The Spanish guru of recycled fashion
Javier Goyeneche’s Ecoalf brand has won over high-profile celebrities in the United States
Marc Jacobs, Gwyneth Paltrow and will.i.am have two things in common. Well, three, if we include their passports. They are American, they are considered icons of style, and they are clients of a Spanish brand named Ecoalf.
In five years, this fashion company specializing in apparel, footwear and accessories made from recycled materials has risen to the top of the sustainable fashion sector, while also managing to carve out a niche in the general industry.
And it’s all thanks to a plastic bottle, the first type of waste that founder Javier Goyeneche, 44, managed to transform into a fabric and then into a handbag.
In 2009 we thought we would find sustainable fabrics on the market, but most only contained around 15-percent of recycled material, and they felt awful to the touch"
Javier Goyeneche, Ecoalf founder
Later would come an entire textile range made from discarded fishing nets, worn-out vehicle tires, post-industrial cotton and coffee grounds.
Ecoalf’s products are being sold in 11 countries and are just beginning to get distributed in Spain, where turnover currently represents nine percent of the total.
The United States is the company’s main market. In just a year-and-a-half, Ecoalf has created seven strategic alliances there, including one with actress Gwyneth Paltrow, who has helped Ecoalf design a winter jacket that sold out two days after going on sale on her own website, Goop.
Ecoalf has also developed a sustainable fabric for designer Marc Jacobs, and part of the first collection by Ekocycle, a new brand that partly uses recycled waste and is owned by the musician and entrepreneur will.i.am and by Coca-Cola. The project will be presented on February 5 at Harrod’s, the London department store.

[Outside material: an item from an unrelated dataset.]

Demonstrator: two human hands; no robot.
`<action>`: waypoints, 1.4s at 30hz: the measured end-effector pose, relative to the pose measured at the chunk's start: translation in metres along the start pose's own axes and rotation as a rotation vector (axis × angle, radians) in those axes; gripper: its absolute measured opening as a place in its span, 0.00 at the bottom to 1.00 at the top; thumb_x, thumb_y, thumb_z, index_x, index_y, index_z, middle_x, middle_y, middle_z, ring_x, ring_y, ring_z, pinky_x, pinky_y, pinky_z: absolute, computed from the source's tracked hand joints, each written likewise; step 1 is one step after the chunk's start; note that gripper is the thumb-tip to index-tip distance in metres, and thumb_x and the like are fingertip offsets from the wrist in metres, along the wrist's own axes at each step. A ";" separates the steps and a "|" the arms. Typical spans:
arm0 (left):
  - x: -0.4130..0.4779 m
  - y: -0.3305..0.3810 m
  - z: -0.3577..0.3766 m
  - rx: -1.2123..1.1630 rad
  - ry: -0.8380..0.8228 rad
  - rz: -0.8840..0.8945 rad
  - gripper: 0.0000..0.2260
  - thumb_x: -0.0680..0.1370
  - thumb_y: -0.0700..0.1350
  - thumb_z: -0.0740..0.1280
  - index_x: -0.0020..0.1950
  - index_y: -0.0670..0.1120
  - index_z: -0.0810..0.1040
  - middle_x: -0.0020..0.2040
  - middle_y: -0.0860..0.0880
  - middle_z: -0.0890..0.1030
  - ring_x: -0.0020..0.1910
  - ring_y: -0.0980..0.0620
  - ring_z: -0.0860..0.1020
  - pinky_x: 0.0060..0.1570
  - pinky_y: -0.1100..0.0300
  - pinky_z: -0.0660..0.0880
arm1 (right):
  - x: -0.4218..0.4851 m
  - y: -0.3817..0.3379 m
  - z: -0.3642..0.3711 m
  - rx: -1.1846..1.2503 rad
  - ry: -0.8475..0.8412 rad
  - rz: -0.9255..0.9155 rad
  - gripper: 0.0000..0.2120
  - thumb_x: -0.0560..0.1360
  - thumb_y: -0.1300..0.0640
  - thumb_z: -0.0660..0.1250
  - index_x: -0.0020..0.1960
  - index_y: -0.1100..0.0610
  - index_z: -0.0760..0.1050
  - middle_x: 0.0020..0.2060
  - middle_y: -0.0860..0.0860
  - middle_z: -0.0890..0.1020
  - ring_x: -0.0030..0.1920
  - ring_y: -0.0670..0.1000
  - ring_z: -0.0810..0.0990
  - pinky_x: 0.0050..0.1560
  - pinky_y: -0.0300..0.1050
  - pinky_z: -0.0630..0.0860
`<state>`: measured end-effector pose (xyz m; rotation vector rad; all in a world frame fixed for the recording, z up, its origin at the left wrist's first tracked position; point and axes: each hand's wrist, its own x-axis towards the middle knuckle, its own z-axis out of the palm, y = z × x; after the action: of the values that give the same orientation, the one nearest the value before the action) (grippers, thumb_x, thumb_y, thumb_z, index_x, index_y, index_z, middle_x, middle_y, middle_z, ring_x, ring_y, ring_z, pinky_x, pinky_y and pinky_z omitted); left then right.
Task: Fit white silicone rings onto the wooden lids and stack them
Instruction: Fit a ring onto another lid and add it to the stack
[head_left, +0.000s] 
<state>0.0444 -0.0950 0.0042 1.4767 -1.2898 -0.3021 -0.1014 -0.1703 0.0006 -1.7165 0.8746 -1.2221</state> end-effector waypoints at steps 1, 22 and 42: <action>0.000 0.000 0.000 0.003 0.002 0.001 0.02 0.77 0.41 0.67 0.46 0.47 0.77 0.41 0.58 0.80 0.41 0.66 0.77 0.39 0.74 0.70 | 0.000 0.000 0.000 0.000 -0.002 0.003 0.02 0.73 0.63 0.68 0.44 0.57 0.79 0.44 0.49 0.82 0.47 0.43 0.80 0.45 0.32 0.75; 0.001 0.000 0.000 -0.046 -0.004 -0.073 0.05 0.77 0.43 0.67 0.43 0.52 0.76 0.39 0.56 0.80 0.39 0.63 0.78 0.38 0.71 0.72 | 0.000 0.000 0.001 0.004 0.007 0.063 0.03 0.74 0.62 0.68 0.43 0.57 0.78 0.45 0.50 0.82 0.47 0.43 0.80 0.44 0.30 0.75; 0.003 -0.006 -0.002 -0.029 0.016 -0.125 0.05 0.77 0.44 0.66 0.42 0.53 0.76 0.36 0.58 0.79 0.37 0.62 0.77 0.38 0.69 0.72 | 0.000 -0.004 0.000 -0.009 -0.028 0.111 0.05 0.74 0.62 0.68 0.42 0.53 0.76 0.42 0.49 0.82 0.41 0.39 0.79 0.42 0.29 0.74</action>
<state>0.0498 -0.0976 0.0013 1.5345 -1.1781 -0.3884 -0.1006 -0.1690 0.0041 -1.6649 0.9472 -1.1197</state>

But its first US partner was Apple, whose distribution director got in touch with Ecoalf after finding out about them on a Japanese coolhunter website.

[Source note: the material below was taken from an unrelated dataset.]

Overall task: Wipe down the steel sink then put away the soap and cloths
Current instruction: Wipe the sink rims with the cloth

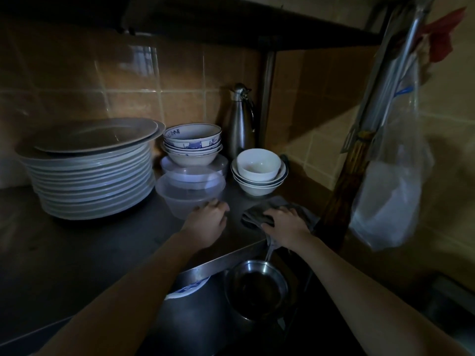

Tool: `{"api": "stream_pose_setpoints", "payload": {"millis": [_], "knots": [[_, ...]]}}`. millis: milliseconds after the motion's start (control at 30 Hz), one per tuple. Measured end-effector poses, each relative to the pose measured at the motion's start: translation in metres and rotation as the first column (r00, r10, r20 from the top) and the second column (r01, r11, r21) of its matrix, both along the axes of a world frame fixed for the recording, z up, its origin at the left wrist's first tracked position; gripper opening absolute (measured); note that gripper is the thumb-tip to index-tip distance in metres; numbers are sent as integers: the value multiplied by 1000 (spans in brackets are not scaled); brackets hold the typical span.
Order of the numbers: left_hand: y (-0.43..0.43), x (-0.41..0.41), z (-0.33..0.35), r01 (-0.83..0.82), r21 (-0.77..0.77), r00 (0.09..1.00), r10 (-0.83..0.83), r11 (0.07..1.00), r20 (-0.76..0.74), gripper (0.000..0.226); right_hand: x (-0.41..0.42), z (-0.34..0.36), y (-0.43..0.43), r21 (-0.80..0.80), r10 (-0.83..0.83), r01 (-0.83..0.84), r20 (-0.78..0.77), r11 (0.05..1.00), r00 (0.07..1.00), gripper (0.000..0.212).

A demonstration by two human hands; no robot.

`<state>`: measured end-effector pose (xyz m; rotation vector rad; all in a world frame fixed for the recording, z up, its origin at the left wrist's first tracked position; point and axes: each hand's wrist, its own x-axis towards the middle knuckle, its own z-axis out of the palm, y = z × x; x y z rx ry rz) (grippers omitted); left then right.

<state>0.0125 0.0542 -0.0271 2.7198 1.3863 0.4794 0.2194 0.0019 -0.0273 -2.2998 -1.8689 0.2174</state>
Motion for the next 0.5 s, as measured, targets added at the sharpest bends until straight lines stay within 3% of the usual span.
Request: {"api": "stream_pose_setpoints", "payload": {"millis": [300, 500], "knots": [[-2, 2, -8, 40, 48, 999, -41, 998, 28, 24, -1, -3, -9, 99, 25, -45, 191, 994, 981, 40], [-14, 8, -9, 48, 61, 998, -50, 997, 23, 24, 10, -8, -35, 194, 37, -44, 39, 980, 999, 40]]}}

“We couldn’t believe it,” recalls Goyeneche. “She ordered a line of computer cases that can now be found at 250 US Apple stores.”
This partnership opened the doors of the international market, and it did so at the right time. It was May 2012, and a month earlier the Madrid entrepreneur had just finished a fundraiser to give Ecoalf a much-needed push.
“In 2009 we thought we would find sustainable fabrics on the market to start developing our concept. But most fabrics only contained a very small percentage of recycled material, around 15 percent, and they felt awful to the touch. Se we were forced to make our own: we use three types of 100-percent recycled PET to make a handbag collection that never stops selling,” he adds.
PET is short for polyethylene terephthalate, a chemical compound used industrially to make synthetic fibers (polyester) and plastic bottles (PET).
Goyeneche spent nearly three years after that seeking providers, producers and investors. He also devoted time to liquidating and selling Fun & Basics, the brand he had founded at age 24, which was into its second meeting of creditors at that point.
“In 2006 we began expanding too fast, opening stores and paying thousands of euros in rent a month,” the entrepreneur recalls. “A hedge fund came into the picture. Then the crisis hit. Banks cut import lines. Sales dropped and we found ourselves with a huge working capital problem.”
Lesson learned: Ecoalf has a single boutique in Madrid, although it has a presence in over 330 stores that carry multiple brands.
But the businessman admits that he “adores complications.” After the PET bottles, Goyeneche signed deals with two Korean ports to use their fishing nets, made with 6.6 nylon –“the best in the market.” This material helped them develop more texture for their products.
The founder of Ecoalf insists that design is just as important as sustainability.
“No matter how pretty the story you tell them, people will not buy that bathing suit if it doesn’t look good on them or they don’t like the color,” he notes. “Pattern and quality come first. Our philosophy comes later, because we want to compete on equal terms with the, let’s say, normal brands.”
This entails significant research into potential materials. After the nets, Ecoalf began treating post-industrial cotton and made a deal with Taiwan’s 7-Eleven stores to recycle their coffee grounds.
Goyeneche also follows another rule: manufacture in the same place where you recycle. Ecoalf now has manufacturing processes in 14 countries, including Portugal, Spain, India, Mexico and Japan.
The company’s latest venture involves using consumer waste found in the sea that can be turned into fabric: polypropilene, which is used in fruit packaging but also in textiles; PET bottles, and plastic bags made of polyethylene. Ecoalf has signed a deal with fishermen associations on the Mediterranean coast to recover waste of this nature that gets caught in their fishing nets.
“Ours is not a financial company,” says Goyeneche. “If you analyze this latest venture from a purely mercantile viewpoint, it is clearly not profitable. Why take the PET out of the sea if you can find it on land? Nobody does that. That’s what Ecoalf is all about.”